Mind Beyond the Brain

Enaction fundamentally challenges three dominant assumptions: that cognition happens primarily in brains, that it operates through internal representations, and that it follows computational principles. Against these, I propose that cognition requires organism-environment coupling, proceeds through structural drift rather than representation manipulation, and constitutes a form of enaction rather than computation.

The implications extend to artificial intelligence and consciousness studies. If cognition requires embodiment, disembodied AI systems may achieve symbol manipulation without genuine understanding grounded in sensorimotor coupling. Consciousness may require not just information processing but embodied structural coupling—the way organism and environment mutually specify each other through recurrent interaction.

Understanding cognition demands studying not isolated brains but whole organism-environment systems. The autopoietic organization is the cognitive organization: living is knowing, knowing is living. The world we perceive is not given but enacted through our particular sensorimotor coupling. Organisms don’t solve the problem of representing an external world; they dissolve it by bringing forth their own worlds through embodied action.

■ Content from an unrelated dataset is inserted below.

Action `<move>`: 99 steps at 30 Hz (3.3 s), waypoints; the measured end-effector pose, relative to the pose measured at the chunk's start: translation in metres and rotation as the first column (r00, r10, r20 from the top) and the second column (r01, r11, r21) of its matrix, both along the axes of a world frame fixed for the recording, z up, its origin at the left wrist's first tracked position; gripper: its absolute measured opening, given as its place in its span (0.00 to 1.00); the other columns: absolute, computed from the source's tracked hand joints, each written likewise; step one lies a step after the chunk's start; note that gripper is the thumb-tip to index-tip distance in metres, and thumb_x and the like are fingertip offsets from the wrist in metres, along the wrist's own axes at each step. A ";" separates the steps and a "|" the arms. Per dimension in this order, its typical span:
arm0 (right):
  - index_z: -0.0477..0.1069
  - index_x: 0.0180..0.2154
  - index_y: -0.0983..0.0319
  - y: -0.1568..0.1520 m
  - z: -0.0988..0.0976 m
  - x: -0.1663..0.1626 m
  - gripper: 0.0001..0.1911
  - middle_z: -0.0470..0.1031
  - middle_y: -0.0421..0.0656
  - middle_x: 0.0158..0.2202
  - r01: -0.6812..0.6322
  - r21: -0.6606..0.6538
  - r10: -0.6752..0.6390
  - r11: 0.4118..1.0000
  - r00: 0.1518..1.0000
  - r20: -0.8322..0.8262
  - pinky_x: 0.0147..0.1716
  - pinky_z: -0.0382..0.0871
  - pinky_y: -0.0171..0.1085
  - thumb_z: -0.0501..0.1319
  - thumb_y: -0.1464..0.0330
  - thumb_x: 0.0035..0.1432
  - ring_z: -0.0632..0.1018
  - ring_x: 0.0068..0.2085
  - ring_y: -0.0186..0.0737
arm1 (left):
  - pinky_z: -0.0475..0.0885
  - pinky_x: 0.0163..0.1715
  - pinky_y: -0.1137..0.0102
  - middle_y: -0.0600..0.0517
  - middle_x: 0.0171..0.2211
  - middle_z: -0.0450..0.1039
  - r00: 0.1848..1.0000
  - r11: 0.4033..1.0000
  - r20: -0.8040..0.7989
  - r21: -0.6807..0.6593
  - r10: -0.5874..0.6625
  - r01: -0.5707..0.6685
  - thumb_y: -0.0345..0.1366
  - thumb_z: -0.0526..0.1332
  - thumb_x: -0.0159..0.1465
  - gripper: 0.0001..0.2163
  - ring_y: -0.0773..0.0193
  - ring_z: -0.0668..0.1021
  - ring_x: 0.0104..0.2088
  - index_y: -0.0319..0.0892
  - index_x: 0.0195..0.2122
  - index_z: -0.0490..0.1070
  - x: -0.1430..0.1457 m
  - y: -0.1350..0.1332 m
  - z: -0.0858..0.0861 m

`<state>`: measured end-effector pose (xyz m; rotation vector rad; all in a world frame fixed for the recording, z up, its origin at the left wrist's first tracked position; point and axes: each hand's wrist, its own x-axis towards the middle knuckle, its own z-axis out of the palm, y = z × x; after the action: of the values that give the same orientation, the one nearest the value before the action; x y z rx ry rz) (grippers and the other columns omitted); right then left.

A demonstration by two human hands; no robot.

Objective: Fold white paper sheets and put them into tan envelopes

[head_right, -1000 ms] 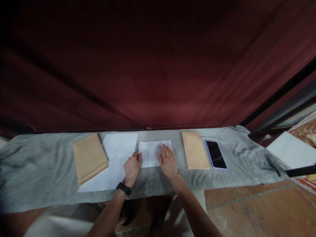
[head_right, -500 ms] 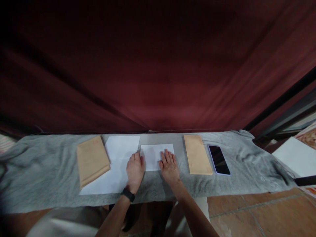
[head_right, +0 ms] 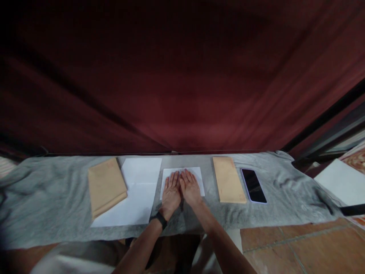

This is the lesson of enaction: cognition is not in the head but in the loop. Mind emerges from structural coupling between organism and environment, mediated by the body’s sensorimotor capabilities. To study consciousness, we must study not neural correlates alone but the entire dynamical system spanning brain, body, and world. Only then do we grasp how organisms enact their worlds—how cognition is action, how knowing is doing, how mind extends beyond the brain into the very structure of our embodied engagement with environments that we simultaneously create and inhabit.